• **ASSIGNMENT**:
Within the data that follows, tally every line containing "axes". Provide only the tally.

• **RAW DATA**:
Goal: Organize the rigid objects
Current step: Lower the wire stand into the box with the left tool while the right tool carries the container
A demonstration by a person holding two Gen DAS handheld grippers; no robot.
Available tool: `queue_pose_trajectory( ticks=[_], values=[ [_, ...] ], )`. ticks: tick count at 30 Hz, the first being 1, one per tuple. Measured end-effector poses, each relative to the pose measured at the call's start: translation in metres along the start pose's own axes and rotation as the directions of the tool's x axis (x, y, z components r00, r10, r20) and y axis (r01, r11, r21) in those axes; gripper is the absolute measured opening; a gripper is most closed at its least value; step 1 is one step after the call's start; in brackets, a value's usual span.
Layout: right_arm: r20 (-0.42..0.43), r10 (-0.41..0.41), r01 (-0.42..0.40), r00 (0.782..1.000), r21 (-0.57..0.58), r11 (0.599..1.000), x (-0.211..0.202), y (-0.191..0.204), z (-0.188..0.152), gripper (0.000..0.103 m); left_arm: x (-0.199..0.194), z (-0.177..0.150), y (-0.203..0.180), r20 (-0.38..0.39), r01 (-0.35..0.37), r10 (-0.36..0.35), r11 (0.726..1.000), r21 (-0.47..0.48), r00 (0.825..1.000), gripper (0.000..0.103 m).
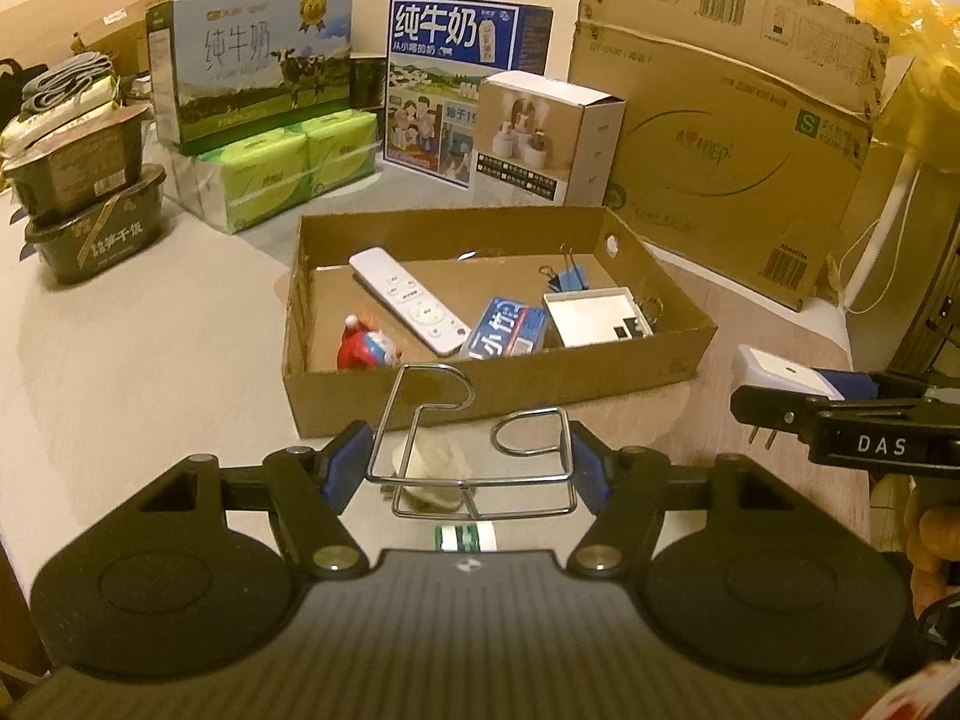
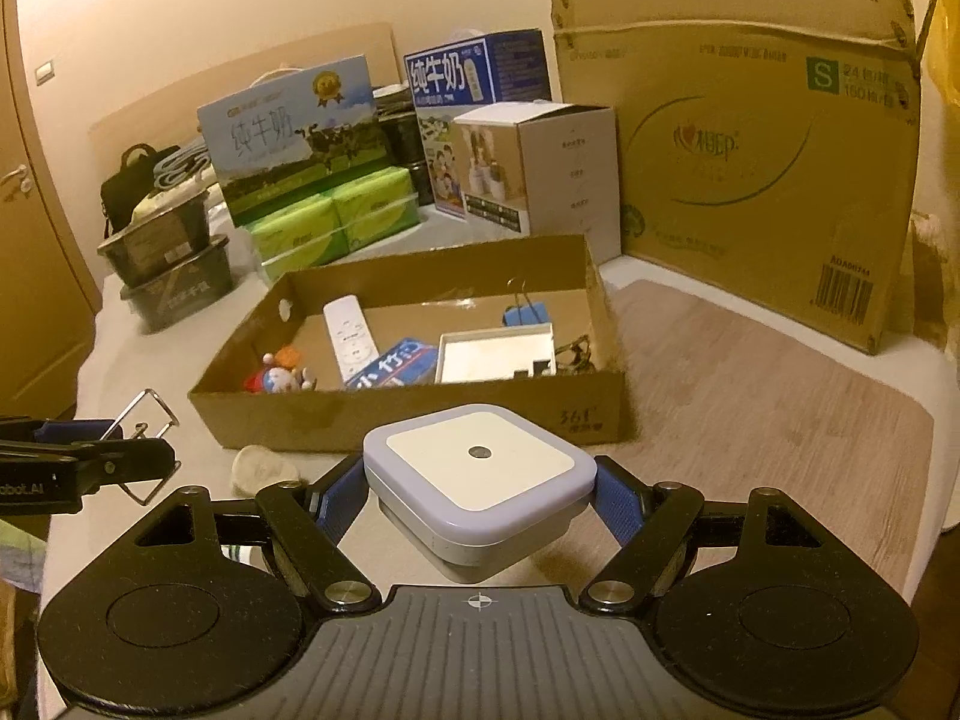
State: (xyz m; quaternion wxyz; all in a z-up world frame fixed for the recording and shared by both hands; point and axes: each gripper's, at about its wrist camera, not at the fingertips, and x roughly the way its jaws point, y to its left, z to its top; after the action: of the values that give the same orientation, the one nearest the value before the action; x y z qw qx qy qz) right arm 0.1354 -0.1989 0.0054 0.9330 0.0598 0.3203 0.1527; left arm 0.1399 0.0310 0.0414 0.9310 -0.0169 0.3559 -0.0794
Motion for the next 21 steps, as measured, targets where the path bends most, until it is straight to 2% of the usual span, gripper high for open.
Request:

• **RESPONSE**:
2